To better highlight the principle of fairness, Luo Ronghua believes that besides standardizing the allocation of trading resources and eliminating hardware and channel privileges, a stricter mechanism for compensation and a reversal of the burden of proof should also be established. For market abnormal fluctuations caused by major defects or “mishaps” in programmed trading systems, a more stringent accountability and remedy system must be in place. At the same time, for small and medium-sized investors who are damaged due to follow-the-herd trading or sudden liquidity exhaustion, civil compensation channels should be further broadened and made more accessible to truly protect the lawful rights and interests of vulnerable groups.
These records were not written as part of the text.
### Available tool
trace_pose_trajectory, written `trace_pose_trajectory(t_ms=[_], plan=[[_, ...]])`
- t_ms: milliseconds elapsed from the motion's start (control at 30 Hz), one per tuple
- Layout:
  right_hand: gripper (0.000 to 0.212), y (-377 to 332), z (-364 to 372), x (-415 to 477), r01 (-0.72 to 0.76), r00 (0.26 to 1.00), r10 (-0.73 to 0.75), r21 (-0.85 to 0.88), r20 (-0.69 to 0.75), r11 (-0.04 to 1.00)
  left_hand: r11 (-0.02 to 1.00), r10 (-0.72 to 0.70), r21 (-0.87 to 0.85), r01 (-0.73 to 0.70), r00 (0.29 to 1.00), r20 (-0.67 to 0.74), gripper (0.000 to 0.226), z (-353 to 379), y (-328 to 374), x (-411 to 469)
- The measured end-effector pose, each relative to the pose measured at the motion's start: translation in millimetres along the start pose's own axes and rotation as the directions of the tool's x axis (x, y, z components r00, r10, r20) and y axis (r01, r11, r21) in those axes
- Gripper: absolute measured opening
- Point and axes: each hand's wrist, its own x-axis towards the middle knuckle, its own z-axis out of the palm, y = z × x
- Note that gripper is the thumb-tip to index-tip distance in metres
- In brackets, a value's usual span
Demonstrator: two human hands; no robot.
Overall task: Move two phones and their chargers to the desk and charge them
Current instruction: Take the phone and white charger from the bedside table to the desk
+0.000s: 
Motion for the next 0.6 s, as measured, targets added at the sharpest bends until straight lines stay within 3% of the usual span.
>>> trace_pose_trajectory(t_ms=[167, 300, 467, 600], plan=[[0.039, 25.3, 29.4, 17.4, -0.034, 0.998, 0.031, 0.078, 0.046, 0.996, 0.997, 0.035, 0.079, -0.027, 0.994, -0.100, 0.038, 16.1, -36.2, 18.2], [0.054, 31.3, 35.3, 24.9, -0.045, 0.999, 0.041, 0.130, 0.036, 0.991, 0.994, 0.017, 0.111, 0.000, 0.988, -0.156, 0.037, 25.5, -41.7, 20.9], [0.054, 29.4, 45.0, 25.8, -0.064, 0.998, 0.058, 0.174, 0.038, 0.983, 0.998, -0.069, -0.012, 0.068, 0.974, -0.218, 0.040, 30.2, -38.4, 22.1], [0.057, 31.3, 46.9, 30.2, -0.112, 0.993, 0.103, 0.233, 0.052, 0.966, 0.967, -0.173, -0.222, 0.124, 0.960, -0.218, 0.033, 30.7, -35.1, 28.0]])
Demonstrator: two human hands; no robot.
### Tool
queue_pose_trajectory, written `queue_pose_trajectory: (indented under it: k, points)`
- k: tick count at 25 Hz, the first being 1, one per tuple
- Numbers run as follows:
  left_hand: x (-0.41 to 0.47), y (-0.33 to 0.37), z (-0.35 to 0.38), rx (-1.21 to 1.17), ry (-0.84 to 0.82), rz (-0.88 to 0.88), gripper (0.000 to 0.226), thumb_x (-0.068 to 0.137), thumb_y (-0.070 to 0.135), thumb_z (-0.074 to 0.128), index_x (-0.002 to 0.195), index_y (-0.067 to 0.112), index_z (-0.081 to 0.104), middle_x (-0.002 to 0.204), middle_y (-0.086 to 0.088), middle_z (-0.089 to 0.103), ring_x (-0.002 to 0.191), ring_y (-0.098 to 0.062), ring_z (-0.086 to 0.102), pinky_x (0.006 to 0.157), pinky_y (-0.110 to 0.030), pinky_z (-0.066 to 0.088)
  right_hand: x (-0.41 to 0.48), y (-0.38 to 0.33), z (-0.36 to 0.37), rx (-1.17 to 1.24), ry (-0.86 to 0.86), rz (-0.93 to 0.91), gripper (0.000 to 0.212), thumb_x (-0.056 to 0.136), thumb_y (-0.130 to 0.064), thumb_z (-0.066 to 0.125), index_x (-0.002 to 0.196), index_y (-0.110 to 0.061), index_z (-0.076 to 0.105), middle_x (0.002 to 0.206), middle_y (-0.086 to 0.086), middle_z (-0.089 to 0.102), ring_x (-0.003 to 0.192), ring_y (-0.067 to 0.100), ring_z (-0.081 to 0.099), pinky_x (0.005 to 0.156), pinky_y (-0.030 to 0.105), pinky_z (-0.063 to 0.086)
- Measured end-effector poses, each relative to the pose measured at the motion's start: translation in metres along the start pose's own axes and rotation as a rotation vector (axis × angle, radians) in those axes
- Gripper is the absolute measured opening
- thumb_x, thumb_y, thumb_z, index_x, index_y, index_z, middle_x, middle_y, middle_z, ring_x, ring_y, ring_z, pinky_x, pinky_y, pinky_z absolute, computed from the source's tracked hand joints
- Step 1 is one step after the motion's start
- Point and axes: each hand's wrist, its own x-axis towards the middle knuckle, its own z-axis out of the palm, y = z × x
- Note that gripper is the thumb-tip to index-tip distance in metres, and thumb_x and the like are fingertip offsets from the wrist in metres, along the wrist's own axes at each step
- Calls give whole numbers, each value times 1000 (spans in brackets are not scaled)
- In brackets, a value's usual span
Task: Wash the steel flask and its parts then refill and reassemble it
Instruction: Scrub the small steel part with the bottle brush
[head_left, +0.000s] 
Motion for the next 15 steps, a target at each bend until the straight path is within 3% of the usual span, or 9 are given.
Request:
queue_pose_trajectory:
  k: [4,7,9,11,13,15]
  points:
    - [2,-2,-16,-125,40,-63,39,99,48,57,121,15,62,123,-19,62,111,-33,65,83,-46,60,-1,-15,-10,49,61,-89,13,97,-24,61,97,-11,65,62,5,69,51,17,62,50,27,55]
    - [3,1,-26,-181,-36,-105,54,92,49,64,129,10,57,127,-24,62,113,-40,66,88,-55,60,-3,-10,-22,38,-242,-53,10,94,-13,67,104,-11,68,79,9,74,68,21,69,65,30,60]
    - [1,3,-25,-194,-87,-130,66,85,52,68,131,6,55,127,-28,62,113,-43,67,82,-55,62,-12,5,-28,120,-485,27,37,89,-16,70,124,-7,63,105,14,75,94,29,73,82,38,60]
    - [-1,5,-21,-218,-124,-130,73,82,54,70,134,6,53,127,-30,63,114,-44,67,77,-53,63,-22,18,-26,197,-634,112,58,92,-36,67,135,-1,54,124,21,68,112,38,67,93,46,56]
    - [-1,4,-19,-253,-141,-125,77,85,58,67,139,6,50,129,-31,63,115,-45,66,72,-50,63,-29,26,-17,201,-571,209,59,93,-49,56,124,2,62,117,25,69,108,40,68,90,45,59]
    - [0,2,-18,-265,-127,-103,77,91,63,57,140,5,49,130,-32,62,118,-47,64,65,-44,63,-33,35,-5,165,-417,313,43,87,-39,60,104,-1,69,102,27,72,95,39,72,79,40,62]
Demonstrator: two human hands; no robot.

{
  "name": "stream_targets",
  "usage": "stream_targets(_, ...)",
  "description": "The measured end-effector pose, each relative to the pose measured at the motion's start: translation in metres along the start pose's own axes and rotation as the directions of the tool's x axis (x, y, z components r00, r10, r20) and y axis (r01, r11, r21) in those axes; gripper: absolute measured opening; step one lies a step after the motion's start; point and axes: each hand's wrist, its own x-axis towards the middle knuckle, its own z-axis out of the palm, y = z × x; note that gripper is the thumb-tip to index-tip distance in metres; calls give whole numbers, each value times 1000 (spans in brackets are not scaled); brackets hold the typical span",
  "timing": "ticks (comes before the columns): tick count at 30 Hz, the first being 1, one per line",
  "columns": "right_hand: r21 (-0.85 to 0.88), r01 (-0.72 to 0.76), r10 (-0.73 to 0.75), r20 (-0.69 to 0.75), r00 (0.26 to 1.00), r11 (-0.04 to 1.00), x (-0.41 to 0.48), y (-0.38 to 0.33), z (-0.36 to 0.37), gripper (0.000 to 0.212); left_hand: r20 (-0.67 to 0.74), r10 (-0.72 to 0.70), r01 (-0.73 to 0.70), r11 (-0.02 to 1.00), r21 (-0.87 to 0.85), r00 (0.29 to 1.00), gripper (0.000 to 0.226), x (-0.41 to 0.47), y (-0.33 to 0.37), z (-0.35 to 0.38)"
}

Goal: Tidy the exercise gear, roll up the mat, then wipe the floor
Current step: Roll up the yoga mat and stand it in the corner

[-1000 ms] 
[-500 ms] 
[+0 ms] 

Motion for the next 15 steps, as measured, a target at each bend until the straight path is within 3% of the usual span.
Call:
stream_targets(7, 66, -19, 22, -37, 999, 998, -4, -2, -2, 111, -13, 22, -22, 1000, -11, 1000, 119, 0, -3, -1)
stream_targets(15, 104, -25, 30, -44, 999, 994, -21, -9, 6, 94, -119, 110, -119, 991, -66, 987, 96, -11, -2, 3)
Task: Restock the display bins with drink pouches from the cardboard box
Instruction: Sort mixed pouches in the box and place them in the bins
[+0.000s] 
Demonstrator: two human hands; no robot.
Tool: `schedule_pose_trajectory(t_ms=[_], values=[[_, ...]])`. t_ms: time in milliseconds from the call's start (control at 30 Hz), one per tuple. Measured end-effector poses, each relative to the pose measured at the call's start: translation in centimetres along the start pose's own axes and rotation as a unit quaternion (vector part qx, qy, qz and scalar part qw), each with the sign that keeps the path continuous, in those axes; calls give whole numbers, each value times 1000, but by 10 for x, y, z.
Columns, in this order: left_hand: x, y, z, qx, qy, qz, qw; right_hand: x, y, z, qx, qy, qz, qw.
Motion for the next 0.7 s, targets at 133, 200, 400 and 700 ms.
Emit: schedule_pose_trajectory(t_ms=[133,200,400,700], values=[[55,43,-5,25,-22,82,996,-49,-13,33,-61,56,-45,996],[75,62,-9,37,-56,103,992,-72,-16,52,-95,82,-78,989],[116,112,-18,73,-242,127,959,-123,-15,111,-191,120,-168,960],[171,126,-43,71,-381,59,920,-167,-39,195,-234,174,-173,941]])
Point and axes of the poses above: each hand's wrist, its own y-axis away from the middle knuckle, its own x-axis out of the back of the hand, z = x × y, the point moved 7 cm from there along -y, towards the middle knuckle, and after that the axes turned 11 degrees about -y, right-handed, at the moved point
“High-frequency quantitative trading itself is not a ‘flood of monsters and beasts.’ Its positive value to market liquidity and pricing efficiency is worth affirming. But it must be regulated and developed under a strict and fine-grained regulatory framework.” Bound Qi emphasized that only by highlighting the principle of fairness, deepening and refining regulation of high-frequency quantitative trading, can the regulatory goal of “promoting what is beneficial while avoiding what is harmful, and ensuring standardized development” be achieved—so that high-frequency quantitative trading becomes a tool for improving the efficiency of the capital market, rather than a factor that harms small and medium-sized investors’ interests or disrupts market order.